[Exercise goal] Taking the entries below from the top, restate each line exactly and end with the line containing "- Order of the".

-- -- --

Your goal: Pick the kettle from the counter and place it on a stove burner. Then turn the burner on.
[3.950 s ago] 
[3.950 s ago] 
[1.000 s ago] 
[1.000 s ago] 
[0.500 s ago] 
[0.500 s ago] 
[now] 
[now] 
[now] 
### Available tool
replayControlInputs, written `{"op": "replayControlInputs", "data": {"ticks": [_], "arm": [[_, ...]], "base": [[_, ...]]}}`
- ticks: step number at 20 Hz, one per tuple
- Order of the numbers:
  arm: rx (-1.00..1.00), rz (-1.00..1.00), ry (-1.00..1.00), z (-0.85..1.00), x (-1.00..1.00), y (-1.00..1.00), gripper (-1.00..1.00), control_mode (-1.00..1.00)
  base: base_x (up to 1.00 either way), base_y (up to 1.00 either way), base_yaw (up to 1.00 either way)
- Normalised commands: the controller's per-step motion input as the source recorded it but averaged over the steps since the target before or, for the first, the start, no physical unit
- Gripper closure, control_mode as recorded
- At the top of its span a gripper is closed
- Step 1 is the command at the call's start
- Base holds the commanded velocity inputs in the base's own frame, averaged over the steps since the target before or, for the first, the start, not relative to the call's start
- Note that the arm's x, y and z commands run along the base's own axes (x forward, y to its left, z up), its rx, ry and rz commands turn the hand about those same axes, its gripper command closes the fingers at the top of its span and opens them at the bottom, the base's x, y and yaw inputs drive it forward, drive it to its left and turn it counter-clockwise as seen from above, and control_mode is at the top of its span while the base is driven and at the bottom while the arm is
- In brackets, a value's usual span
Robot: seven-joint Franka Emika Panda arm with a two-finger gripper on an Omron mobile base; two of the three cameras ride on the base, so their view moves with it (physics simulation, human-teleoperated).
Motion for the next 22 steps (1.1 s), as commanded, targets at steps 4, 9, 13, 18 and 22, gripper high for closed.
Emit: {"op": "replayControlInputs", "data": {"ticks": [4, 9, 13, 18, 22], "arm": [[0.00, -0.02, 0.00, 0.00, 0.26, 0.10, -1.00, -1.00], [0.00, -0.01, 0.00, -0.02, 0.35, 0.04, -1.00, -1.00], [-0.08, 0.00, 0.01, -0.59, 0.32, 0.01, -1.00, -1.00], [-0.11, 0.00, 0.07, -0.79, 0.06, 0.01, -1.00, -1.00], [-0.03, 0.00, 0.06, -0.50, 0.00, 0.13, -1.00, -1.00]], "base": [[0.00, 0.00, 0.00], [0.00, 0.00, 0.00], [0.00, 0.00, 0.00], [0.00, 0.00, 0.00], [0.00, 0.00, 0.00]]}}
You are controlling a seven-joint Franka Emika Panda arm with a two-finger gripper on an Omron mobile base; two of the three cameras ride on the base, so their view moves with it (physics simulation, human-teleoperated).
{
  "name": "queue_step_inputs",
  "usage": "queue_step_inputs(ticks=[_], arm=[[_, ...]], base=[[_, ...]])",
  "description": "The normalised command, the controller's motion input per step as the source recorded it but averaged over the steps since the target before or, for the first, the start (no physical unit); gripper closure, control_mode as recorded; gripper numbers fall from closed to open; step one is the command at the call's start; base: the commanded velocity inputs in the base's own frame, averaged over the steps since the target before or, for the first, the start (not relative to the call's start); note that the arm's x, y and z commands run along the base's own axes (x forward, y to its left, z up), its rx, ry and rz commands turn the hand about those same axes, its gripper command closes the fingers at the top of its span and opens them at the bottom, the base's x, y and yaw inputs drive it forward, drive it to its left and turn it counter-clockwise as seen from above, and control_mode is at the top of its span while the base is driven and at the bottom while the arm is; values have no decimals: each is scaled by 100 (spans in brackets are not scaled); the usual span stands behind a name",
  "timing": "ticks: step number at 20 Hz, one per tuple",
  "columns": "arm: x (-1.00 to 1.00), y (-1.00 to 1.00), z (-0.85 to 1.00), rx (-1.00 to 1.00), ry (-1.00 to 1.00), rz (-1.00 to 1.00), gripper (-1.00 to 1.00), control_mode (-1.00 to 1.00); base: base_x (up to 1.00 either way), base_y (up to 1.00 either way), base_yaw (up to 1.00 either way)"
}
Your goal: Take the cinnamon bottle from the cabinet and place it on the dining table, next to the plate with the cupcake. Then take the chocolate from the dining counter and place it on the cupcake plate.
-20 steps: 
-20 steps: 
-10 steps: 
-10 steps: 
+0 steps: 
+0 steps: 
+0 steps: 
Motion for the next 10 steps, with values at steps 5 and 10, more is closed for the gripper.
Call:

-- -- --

[Your solution]
Your goal: Pick the kettle from the counter and place it on a stove burner. Then turn the burner on.
[3.950 s ago] 
[3.950 s ago] 
[1.000 s ago] 
[1.000 s ago] 
[0.500 s ago] 
[0.500 s ago] 
[now] 
[now] 
[now] 
### Available tool
replayControlInputs, written `{"op": "replayControlInputs", "data": {"ticks": [_], "arm": [[_, ...]], "base": [[_, ...]]}}`
- ticks: step number at 20 Hz, one per tuple
- Order of the numbers:

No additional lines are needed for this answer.